Он рассказал про Лиз Уайкис, признавшись таким образом, что по приезде в Англию успел жениться и завести сына.
– Подцепил богатую вдовушку, – хмыкнул Уолтер. – Видать, это было важнее, чем навестить меня. Да уж, конечно, ты думал, я помру. Законник, говоришь? У тебя с детства язык без костей. Никакой оплеухой тебя было не заткнуть.
– Но видит Бог, ты пытался.
– Небось теперь и не признаешься никому, что работал в кузне. Или что ходил помогать дяде Джону и спал на очистках от репы.
– Господь с тобой, отец, какая репа в Ламбетском дворце? Неужто ты думаешь, будто кардинал Мортон ел репу?

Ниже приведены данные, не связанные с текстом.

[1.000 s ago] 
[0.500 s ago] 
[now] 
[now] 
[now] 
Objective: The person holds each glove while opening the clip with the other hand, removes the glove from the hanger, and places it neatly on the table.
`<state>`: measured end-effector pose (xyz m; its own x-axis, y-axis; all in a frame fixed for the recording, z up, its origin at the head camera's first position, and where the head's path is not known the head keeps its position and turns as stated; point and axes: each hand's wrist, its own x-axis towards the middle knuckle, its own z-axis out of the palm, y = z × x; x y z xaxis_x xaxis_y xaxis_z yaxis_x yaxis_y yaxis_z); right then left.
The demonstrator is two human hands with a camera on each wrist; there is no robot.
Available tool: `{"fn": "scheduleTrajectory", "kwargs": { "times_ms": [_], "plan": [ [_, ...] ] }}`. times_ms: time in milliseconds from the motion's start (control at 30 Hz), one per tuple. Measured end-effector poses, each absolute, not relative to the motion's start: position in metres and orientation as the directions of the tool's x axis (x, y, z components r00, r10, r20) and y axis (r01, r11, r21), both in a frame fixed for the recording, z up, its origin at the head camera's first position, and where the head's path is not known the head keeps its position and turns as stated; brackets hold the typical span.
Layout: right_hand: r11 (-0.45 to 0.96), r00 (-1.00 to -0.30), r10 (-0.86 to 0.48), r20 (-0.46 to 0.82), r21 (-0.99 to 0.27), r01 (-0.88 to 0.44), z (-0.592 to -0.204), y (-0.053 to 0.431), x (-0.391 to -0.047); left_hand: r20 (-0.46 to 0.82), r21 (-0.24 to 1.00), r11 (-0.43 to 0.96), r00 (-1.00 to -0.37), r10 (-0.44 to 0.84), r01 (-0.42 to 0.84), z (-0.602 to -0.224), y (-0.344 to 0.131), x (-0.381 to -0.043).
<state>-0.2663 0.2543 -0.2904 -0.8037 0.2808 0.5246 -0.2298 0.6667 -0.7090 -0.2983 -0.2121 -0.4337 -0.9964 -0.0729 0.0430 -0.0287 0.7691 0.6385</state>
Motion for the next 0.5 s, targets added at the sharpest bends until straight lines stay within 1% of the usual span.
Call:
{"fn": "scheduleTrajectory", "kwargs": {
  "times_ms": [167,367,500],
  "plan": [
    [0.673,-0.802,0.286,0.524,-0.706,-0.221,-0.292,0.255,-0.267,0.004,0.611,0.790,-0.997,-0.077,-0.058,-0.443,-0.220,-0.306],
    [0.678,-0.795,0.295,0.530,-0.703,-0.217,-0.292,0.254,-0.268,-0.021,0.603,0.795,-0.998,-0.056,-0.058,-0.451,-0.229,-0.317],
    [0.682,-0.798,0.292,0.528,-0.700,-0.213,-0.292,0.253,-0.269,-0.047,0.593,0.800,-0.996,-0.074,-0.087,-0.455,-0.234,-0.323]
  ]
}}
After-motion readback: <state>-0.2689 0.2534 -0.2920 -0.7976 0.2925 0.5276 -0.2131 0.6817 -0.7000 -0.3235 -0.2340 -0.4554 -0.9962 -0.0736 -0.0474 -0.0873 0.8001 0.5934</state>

Дядя Джон был поваром у великого человека; маленький Том бегал в Ламбет, потому что там можно было сытно поесть. Обычно он вертелся у входа, ближайшего к реке – Мортон тогда еще не построил надвратной башни, – и смотрел на въезжающих и выезжающих, спрашивал, кто они, чтобы в следующий раз узнать их по цветам одежды, животным и предметам на гербах. «Не стой как пень, – кричали ему, – займись чем-нибудь полезным!»

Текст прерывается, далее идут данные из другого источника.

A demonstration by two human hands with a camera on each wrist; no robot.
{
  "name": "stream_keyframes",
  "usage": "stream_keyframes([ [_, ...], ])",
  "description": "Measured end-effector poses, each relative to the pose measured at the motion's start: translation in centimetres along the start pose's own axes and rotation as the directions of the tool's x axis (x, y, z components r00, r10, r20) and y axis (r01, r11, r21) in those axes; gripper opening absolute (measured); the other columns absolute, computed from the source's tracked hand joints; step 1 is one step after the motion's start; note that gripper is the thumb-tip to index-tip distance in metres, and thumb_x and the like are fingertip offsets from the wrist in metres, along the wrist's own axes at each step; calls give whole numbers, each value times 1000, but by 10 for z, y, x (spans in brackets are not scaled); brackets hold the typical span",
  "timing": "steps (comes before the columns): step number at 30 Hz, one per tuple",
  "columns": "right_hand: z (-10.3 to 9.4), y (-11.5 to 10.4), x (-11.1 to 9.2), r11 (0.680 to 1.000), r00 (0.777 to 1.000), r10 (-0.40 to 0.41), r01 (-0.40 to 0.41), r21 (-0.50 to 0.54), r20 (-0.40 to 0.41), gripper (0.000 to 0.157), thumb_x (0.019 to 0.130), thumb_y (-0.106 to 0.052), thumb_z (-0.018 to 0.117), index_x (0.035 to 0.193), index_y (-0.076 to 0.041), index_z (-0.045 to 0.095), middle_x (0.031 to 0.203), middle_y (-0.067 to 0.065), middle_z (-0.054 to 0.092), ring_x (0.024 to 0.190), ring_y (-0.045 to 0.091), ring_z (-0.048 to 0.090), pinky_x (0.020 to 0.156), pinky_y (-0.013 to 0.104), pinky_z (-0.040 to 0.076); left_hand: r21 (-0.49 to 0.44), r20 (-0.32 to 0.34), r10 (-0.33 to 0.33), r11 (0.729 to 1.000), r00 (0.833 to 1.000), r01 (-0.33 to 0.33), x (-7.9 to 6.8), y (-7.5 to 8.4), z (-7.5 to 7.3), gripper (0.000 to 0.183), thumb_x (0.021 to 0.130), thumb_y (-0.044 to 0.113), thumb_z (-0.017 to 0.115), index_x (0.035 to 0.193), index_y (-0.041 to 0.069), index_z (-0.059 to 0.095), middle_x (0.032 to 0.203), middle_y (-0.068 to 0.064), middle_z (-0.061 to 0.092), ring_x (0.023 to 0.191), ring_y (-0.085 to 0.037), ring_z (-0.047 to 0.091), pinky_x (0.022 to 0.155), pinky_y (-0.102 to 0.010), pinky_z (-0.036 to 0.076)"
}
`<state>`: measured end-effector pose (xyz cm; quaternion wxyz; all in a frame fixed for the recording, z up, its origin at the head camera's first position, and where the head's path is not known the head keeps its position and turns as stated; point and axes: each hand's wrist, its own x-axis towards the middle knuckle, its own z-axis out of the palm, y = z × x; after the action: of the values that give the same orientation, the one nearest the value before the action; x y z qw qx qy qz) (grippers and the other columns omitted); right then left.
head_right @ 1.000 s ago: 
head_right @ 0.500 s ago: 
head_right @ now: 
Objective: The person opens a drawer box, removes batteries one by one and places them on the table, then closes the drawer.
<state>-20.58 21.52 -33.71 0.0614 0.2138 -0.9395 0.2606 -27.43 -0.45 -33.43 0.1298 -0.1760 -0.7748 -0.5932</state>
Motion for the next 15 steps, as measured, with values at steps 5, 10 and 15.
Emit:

Другие мальчишки занимались чем-нибудь полезным на кухне: подавали и уносили, ощипывали детскими пальчиками жаворонков и обрывали цветоножки у клубники. Каждый день перед обедом челядь выстраивалась в процессию; торжественно вносили скатерти и большую солонку. Дядя Джон измерял хлебы, и если они оказывались больше или меньше, чем нужно, бросал их в корзину для прислуги. Те, что проходили проверку, дядя Джон отправлял в обеденную залу; стоя рядом и изображая его помощника, племянник научился считать. Туда же, в залу, отправлялись мясо и сыр, засахаренные фрукты и пряные лепешки – на архиепископский (тогда Мортон еще не был кардиналом) стол. Когда остатки и объедки возвращались на кухню, их делили. Лучшее доставалось поварам, то, что похуже – больнице и богадельне, а также нищим у ворот. То, что не годилось даже нищим, отдавали детям и свиньям.

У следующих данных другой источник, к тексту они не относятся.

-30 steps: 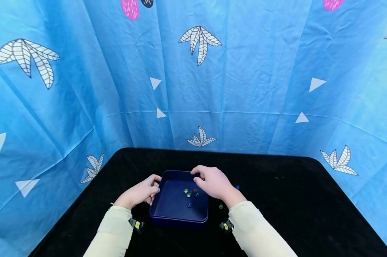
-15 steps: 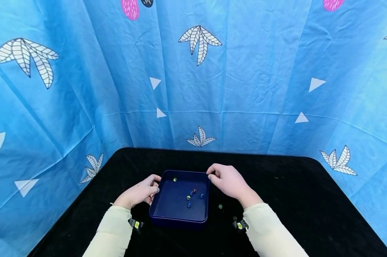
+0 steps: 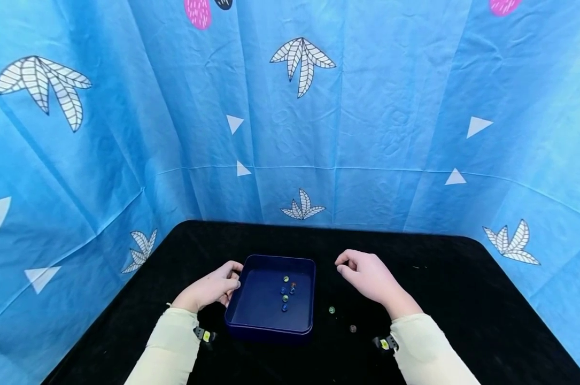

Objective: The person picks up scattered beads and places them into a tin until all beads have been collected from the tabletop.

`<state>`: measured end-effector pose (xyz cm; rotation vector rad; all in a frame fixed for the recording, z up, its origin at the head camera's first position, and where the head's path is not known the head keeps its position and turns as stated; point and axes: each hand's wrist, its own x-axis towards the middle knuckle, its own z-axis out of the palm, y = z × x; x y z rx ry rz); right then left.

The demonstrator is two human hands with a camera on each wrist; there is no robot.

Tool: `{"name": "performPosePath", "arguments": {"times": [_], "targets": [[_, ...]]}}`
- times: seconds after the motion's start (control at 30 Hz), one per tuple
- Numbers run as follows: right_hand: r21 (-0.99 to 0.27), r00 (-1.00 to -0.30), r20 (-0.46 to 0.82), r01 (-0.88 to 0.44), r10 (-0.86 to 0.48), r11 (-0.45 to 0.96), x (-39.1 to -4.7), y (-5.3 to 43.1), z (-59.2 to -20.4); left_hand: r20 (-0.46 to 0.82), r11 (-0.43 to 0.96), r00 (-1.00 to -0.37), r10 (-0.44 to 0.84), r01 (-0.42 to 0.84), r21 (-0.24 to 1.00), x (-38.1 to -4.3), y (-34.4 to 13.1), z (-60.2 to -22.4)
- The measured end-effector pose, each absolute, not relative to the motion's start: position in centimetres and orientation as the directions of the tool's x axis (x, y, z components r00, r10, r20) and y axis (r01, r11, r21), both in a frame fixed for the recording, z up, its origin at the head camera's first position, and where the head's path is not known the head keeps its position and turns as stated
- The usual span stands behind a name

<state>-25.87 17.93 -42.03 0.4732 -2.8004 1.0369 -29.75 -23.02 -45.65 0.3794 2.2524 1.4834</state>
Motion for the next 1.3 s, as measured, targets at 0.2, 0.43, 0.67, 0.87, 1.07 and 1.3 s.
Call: {"name": "performPosePath", "arguments": {"times": [0.2, 0.43, 0.67, 0.87, 1.07, 1.3], "targets": [[-0.626, -0.949, 0.162, -0.311, -0.27, 0.715, -24.7, 19.5, -42.8, -0.195, 0.395, -0.874, 0.446, -0.003, 0.919, -29.8, -23.0, -45.6], [-0.644, -0.924, 0.094, -0.341, -0.371, 0.685, -23.2, 20.9, -43.8, -0.195, 0.402, -0.881, 0.431, -0.005, 0.916, -29.8, -23.0, -45.6], [-0.64, -0.874, 0.041, -0.395, -0.485, 0.659, -22.5, 21.4, -44.7, -0.192, 0.415, -0.887, 0.419, -0.002, 0.91, -29.9, -23.0, -45.7], [-0.678, -0.826, -0.059, -0.379, -0.56, 0.63, -22.3, 21.2, -45.3, -0.19, 0.418, -0.887, 0.422, 0.004, 0.909, -29.8, -22.9, -45.9], [-0.729, -0.799, -0.14, -0.316, -0.584, 0.607, -22.0, 21.3, -45.5, -0.183, 0.422, -0.888, 0.423, 0.015, 0.906, -29.6, -22.8, -45.7], [-0.713, -0.79, -0.119, -0.354, -0.602, 0.605, -22.0, 21.2, -46.2, -0.183, 0.406, -0.881, 0.437, 0.011, 0.914, -29.7, -23.0, -45.8]]}}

Утром и вечером кухонные мальчишки носили наверх и ставили в шкафы хлеб и пиво для молодых джентльменов, служивших у кардинала пажами. Пажи были из хороших семей. Они прислуживали за столом и таким образом знакомились с великими мужами, слушали их беседы и учились. Когда пажи не прислуживали, они черпали знания у преподавателей музыки и других наук. Преподаватели расхаживали по дворцу с бутоньерками и ароматическими шариками и говорили по-гречески. Ему указали на одного из пажей, мастера Томаса Мора, про которого сам архиепископ говорил, что тот станет великим человеком – так обширны уже были его познания и так приятна речь.
Однажды он принес пшеничный хлебец и положил в буфет, но не ушел, и мастер Томас спросил: «Чего ты ждешь?» – однако ничем в него не бросил. «Что в этой большой книге?» – спросил он, и мастер Томас ответил с улыбкой: «Слова, слова, просто слова».
Кто-то сказал, мастеру Томасу в этом году четырнадцать и он едет в Оксфорд.